In Chapter 1, current technologies for studying glycoproteins using mass spectrometry are surveyed. The emphasis in this chapter is on the use of unnatural sugar substrates for the metabolic engineering of glycan structures, and applications of metabolic engineering to glycoproteomics. This chapter also reviews the use of bioorthogonal reactions in the context of glycoproteomics. Finally, the standard workflow for proteomics experiments is examined and the concept of directed mass spectrometry is introduced. Chapter 2 proposes a method for using chemistry to add information to a biological system which can then be used to direct the MS analysis of biomolecules to bias analysis towards a subset of so-called ``information-rich'' ions. This system uses the distinctive isotopic distribution of a chemical label to perturb the isotopic envelope of a biomolecule in a way that is detectable in a full-scan mass spectrum. Coupled with a computational algorithm described in Chapter 3, we term this methodology the IsoStamp system.
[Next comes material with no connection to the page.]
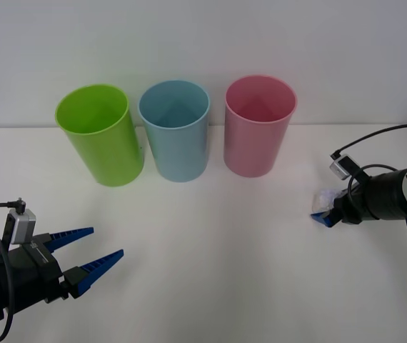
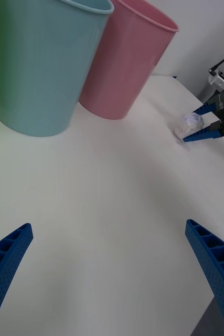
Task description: Put cans in the blue bin and PET bottles in the pink bin and trash in the green bin.
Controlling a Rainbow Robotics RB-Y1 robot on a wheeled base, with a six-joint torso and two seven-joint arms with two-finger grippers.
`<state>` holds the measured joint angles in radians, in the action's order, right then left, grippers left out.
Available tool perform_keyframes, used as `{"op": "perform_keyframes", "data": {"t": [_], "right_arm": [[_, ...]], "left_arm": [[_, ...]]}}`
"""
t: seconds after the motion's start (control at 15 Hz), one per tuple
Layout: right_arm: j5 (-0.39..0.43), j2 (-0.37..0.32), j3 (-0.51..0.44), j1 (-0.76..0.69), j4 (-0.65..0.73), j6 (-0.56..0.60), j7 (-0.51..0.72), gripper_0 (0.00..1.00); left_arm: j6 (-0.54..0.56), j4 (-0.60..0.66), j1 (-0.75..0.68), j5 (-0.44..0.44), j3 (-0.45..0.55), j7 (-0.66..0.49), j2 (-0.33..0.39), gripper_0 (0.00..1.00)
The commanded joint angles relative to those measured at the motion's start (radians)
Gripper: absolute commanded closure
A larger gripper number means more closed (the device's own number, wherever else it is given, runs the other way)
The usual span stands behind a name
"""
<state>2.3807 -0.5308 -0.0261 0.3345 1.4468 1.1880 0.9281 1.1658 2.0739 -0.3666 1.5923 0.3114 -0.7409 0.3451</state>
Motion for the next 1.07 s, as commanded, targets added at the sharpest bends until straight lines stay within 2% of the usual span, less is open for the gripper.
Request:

The isotopic pattern searching algorithm introduced relies on the ability to accurately predict the isotopic envelope of a peptide solely from the molecular weight of the ion. Such a system is analyzed in Chapter 4, and the scope is extended to applications in glycobiology including the prediction of isotopic envelopes of biomolecules such as mucins, where a large percentage of the molecular weight is attributed to carbohydrate content. Potential weaknesses of current metabolic oligosaccharide engineering techniques as they are employed in mass spectrometry is that they typically require a secondary labeling step, and that unnatural sugars may not be incorporated into glycan structures at stoichiometric levels. Chapter 5 introduces an alternative approach whereby an isotopically labeled mixture of a natural substrate, GlcNAc, is fed to cells and is subsequently incorporated into N-glycan structures at stoichiometric levels. N-glycosylated peptides are then targeted for MS/MS analysis based on their isotopic distribution, and sites of modification are determined by comparison to a proteome database. Finally, Chapter 6 examines the future of isotopic labeling in biological mass spectrometry, suggesting a number of applications of the IsoStamp technology.